Create a 90​% confidence interval for the percentage of people the company contacts who may buy something.

n = 1150

x = 114
p = x/n
p = 114/1150 = 0.099
z critical value = ____

(Then, I got this formula from the question in the 'Related Questions' below. I hope this helps.)
E = za/2 *sqrt((p (1-p)/)/n))

To create a confidence interval for the percentage of people who may buy something, we can use the formula:

Confidence Interval = Sample Proportion ± (Critical Value) * (Standard Error)
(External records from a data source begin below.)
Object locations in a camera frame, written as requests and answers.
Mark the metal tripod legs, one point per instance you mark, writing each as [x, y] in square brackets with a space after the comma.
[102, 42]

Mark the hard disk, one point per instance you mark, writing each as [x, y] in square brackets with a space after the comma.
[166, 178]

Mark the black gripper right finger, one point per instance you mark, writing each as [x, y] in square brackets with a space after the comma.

First, let's calculate the sample proportion (p̂) using the number of orders received (114) and the sample size (1150):

p̂ = Number of orders / Sample Size = 114 / 1150 = 0.0991

Next, we need to determine the critical value, which depends on the level of confidence desired. For a 90% confidence level, we need to find the z-score corresponding to a confidence level of 0.90. Consulting a z-table, we find that the z-score for a 90% confidence level is approximately 1.645.

Now, we need to calculate the standard error (SE) using the sample proportion:

SE = sqrt((p̂ * (1 - p̂)) / n)

SE = sqrt((0.0991 * (1 - 0.0991)) / 1150) ≈ 0.0091

Finally, we can calculate the confidence interval by plugging in the values:

Confidence Interval = 0.0991 ± (1.645 * 0.0091)
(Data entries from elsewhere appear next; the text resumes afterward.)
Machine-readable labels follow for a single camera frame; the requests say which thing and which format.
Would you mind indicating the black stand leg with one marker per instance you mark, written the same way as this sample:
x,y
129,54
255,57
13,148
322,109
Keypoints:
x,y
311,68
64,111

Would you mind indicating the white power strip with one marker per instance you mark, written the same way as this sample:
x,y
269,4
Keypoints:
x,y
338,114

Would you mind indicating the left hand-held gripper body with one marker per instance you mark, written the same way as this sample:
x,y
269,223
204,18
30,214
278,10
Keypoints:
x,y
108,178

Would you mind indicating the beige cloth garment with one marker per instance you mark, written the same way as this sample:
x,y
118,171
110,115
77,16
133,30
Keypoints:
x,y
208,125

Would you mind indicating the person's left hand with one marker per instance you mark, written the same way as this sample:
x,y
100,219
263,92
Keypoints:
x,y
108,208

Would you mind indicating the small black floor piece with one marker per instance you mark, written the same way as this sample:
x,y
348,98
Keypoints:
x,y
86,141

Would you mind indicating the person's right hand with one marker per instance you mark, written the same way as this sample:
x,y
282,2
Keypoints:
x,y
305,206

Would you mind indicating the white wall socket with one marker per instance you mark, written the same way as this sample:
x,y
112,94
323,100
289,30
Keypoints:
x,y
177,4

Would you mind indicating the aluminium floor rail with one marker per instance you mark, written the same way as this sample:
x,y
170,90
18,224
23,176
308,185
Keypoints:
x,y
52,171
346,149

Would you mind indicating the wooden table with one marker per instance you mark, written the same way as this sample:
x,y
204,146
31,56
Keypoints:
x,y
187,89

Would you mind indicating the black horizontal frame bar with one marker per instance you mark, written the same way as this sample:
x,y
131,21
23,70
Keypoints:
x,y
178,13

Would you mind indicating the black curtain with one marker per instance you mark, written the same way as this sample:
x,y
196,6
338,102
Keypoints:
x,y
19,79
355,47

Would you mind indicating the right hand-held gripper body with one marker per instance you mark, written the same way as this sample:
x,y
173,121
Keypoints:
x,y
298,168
Confidence Interval = 0.0991 ± 0.015

The 90% confidence interval for the percentage of people who may buy something is approximately 0.0841 to 0.1141, or 8.41% to 11.41%.
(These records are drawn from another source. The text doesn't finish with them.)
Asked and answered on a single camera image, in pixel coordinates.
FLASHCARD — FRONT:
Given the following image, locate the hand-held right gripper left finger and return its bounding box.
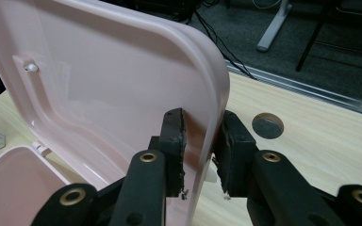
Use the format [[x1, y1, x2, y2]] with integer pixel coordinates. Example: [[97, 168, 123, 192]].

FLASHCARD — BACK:
[[149, 107, 188, 199]]

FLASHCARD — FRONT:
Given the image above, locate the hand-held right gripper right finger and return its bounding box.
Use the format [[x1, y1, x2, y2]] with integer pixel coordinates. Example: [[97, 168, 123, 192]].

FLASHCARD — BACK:
[[214, 109, 259, 199]]

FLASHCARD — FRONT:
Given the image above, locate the pink plastic box lid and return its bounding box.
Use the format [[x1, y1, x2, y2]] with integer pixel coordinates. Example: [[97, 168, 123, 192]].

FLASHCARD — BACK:
[[0, 0, 231, 226]]

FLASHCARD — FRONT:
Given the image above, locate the pink plastic storage box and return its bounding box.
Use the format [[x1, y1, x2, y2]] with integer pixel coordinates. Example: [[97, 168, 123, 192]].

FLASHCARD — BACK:
[[0, 141, 72, 226]]

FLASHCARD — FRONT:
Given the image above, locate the grey metal stand leg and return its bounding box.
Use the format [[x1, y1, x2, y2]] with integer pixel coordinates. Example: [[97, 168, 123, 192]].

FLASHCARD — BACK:
[[256, 0, 293, 53]]

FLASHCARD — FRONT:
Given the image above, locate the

To create a confidence interval for the percentage of people who may buy something, we can use the following formula:

Confidence Interval = Sample Proportion ± (Z * √((Sample Proportion * (1 - Sample Proportion)) / Sample Size))

In this case, the sample proportion is the number of people who bought something divided by the sample size. Let's calculate the confidence interval step-by-step:

Step 1: Calculate the sample proportion
Sample Proportion = Number of people who bought something / Sample size
Sample Proportion = 114 / 1150
Sample Proportion ≈ 0.0991

Step 2: Find the Z-value for a 90% confidence interval
Since we want a 90% confidence interval, we need to find the Z-value for a 95% confidence level (1 - (1 - 0.90) / 2 = 0.95).
Using a standard normal distribution table or calculator, the Z-value for a 95% confidence level is approximately 1.645.

Step 3: Calculate the standard error
Standard Error = √((Sample Proportion * (1 - Sample Proportion)) / Sample Size)
Standard Error = √((0.0991 * (1 - 0.0991)) / 1150)
Standard Error ≈ 0.00934

Step 4: Calculate the margin of error
Margin of Error = Z * Standard Error
Margin of Error = 1.645 * 0.00934
Margin of Error ≈ 0.01532

Step 5: Calculate the lower and upper bounds of the confidence interval
Lower Bound = Sample Proportion - Margin of Error
Lower Bound = 0.0991 - 0.01532
Lower Bound ≈ 0.0838

Upper Bound = Sample Proportion + Margin of Error
Upper Bound = 0.0991 + 0.01532
Upper Bound ≈ 0.1144

Therefore, the 90% confidence interval for the percentage of people the company contacts who may buy something is approximately 8.38% to 11.44%.